» Task brief
Some lines of the records below include the word "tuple". Report how many, and write nothing besides the number.

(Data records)
----------

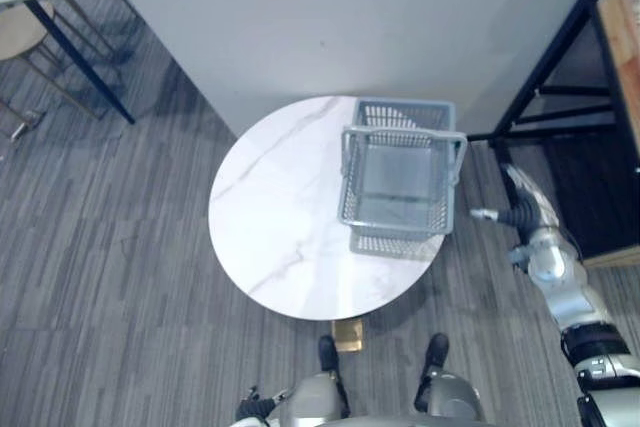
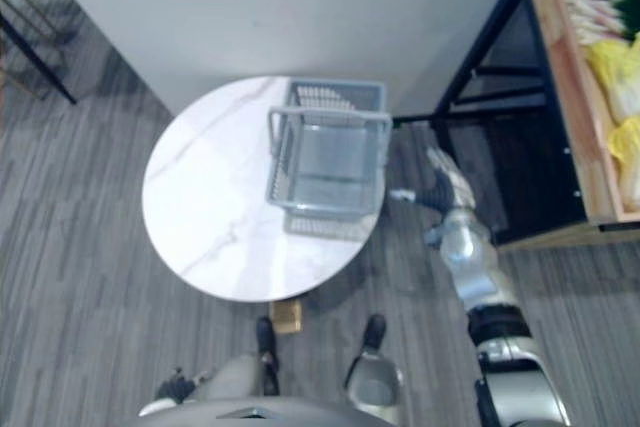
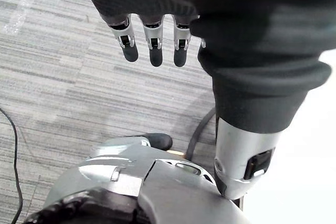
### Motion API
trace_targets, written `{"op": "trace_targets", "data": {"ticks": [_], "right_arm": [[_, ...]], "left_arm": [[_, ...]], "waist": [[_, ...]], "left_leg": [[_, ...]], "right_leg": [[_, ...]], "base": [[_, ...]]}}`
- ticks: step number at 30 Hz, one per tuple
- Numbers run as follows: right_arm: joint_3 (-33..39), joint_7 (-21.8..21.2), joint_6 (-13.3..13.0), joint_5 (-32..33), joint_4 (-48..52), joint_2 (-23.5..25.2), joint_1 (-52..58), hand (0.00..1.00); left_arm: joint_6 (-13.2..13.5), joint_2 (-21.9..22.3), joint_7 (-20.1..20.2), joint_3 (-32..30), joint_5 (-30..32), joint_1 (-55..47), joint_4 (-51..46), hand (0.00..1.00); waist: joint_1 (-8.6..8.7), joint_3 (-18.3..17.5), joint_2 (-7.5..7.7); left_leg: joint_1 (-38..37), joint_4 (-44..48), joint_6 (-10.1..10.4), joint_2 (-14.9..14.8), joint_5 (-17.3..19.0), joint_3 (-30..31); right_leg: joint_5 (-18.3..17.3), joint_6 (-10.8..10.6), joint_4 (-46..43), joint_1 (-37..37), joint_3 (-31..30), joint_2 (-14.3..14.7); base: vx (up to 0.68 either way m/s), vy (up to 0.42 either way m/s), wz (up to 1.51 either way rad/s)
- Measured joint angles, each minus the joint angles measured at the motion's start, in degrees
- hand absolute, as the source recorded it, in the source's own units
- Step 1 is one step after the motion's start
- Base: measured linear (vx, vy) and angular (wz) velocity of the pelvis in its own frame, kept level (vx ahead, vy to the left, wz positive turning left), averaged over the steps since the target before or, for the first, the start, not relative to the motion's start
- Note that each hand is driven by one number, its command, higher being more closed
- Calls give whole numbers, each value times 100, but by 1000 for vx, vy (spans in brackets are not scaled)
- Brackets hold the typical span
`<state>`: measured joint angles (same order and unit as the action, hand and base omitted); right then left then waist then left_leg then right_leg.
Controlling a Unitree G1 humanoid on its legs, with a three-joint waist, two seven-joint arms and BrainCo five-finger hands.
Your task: Pick vegetable in the basket
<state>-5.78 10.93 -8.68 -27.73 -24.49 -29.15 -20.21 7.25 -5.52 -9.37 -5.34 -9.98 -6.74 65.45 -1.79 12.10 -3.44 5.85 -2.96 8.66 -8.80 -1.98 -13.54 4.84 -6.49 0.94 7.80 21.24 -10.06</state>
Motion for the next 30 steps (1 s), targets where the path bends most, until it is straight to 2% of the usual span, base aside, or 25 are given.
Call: {"op": "trace_targets", "data": {"ticks": [7,13,19,25,30], "right_arm": [[-1075,-9,7,-391,-26,-156,-1485,0],[-1728,-17,123,-605,-1046,-445,-3292,0],[-1725,34,321,-605,-1620,-472,-3928,0],[-1646,164,404,-604,-2062,-477,-4449,0],[-1275,250,475,-602,-2637,-485,-4610,0]], "left_arm": [[37,-92,-21,64,-7,127,-176,0],[108,-95,-53,92,-45,368,-192,0],[108,-90,-152,96,-117,392,-218,0],[155,-92,-167,96,-118,496,-225,0],[218,-108,-183,169,-163,549,-230,0]], "waist": [[-153,393,114],[-367,740,146],[-501,840,167],[-486,1005,169],[-481,1088,172]], "left_leg": [[168,-10,-17,52,-46,126],[391,-18,-29,62,-135,377],[501,-98,-37,79,-220,501],[522,-173,-37,76,-284,506],[570,-243,-28,62,-370,601]], "right_leg": [[19,24,2,100,52,-40],[19,25,2,163,158,-43],[19,25,3,225,185,-49],[19,25,3,276,174,-40],[19,25,3,302,212,-14]], "base": [[24,2,11],[-3,5,20],[9,7,11],[0,0,0],[4,1,7]]}}
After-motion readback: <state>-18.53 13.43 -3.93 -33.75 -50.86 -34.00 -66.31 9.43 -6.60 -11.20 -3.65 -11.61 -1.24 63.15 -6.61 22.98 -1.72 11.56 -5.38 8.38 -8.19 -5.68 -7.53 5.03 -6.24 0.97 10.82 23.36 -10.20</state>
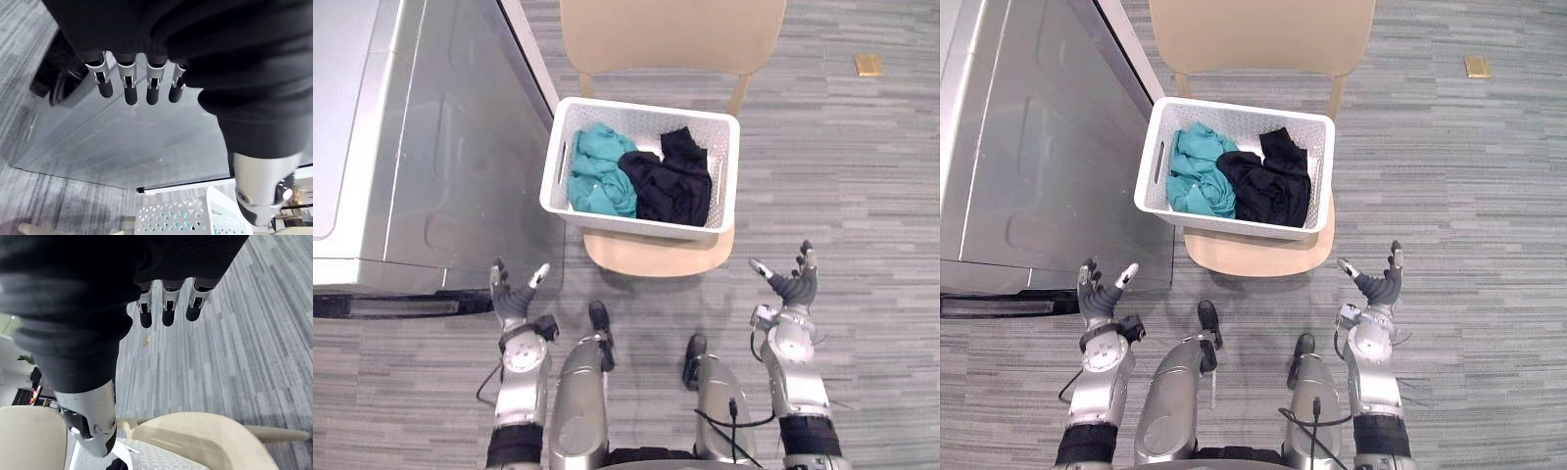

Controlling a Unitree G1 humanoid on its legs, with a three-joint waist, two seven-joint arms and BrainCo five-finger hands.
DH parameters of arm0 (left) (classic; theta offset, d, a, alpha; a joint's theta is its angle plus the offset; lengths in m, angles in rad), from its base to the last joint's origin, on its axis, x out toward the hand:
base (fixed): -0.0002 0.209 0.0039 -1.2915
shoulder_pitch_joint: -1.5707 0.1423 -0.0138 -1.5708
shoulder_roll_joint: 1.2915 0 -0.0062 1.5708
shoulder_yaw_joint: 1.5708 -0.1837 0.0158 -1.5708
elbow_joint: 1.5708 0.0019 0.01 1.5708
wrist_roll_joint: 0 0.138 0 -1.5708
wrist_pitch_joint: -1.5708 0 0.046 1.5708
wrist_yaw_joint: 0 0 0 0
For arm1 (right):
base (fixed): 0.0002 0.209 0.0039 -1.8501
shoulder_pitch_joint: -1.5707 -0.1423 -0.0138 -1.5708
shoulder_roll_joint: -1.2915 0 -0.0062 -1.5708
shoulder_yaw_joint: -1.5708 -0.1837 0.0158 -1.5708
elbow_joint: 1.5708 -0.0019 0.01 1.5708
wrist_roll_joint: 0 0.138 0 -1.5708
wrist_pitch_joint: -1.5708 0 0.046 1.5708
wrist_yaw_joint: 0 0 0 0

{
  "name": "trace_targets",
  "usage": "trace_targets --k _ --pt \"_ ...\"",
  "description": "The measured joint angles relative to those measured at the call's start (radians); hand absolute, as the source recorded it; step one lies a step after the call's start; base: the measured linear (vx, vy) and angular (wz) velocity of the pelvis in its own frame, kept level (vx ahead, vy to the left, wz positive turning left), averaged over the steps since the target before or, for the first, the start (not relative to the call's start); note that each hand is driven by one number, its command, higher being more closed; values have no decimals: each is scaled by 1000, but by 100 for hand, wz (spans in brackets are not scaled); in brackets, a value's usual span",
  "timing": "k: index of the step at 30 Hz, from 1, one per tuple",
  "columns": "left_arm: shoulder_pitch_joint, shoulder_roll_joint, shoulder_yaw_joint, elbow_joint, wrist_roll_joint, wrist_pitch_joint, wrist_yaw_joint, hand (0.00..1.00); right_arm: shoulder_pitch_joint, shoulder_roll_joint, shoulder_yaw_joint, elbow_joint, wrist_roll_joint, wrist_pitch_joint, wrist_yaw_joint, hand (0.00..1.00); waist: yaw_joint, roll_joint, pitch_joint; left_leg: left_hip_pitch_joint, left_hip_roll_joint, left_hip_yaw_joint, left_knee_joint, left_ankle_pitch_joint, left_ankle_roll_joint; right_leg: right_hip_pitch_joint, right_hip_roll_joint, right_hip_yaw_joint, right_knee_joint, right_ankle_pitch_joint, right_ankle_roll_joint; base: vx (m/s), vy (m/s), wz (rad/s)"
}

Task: Pick up the laundry basket with both hands and put the clothes into the washing machine.

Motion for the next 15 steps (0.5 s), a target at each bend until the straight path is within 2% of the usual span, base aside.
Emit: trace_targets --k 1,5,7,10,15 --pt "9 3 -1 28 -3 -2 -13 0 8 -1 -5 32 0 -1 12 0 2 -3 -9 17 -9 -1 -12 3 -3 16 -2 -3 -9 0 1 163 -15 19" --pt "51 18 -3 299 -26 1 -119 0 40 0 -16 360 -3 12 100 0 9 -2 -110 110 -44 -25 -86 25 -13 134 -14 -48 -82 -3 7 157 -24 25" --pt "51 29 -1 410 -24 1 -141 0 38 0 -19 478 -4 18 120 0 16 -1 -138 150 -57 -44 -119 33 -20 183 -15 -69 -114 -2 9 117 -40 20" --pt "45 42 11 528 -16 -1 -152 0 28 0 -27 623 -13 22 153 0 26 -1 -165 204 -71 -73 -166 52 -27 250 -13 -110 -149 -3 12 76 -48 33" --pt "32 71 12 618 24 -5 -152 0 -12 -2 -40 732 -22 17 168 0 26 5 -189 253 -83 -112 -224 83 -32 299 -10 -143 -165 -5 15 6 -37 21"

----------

» Answer box
2